__Assigned task__. What you return must match the listing exactly, with every image removed.

__Data extract__.
++++

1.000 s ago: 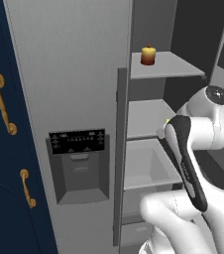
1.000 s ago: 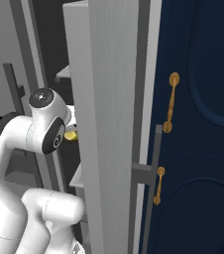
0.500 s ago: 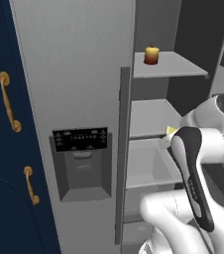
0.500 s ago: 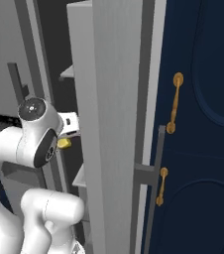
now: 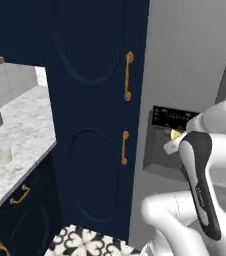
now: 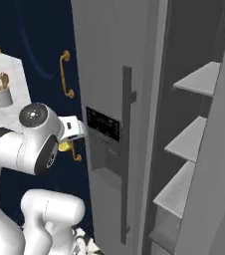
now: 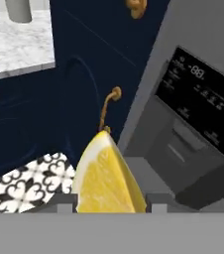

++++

__Response to this task__.
1.000 s ago: 
1.000 s ago: 
0.500 s ago: 
0.500 s ago: 
now: 
now: 
now: 

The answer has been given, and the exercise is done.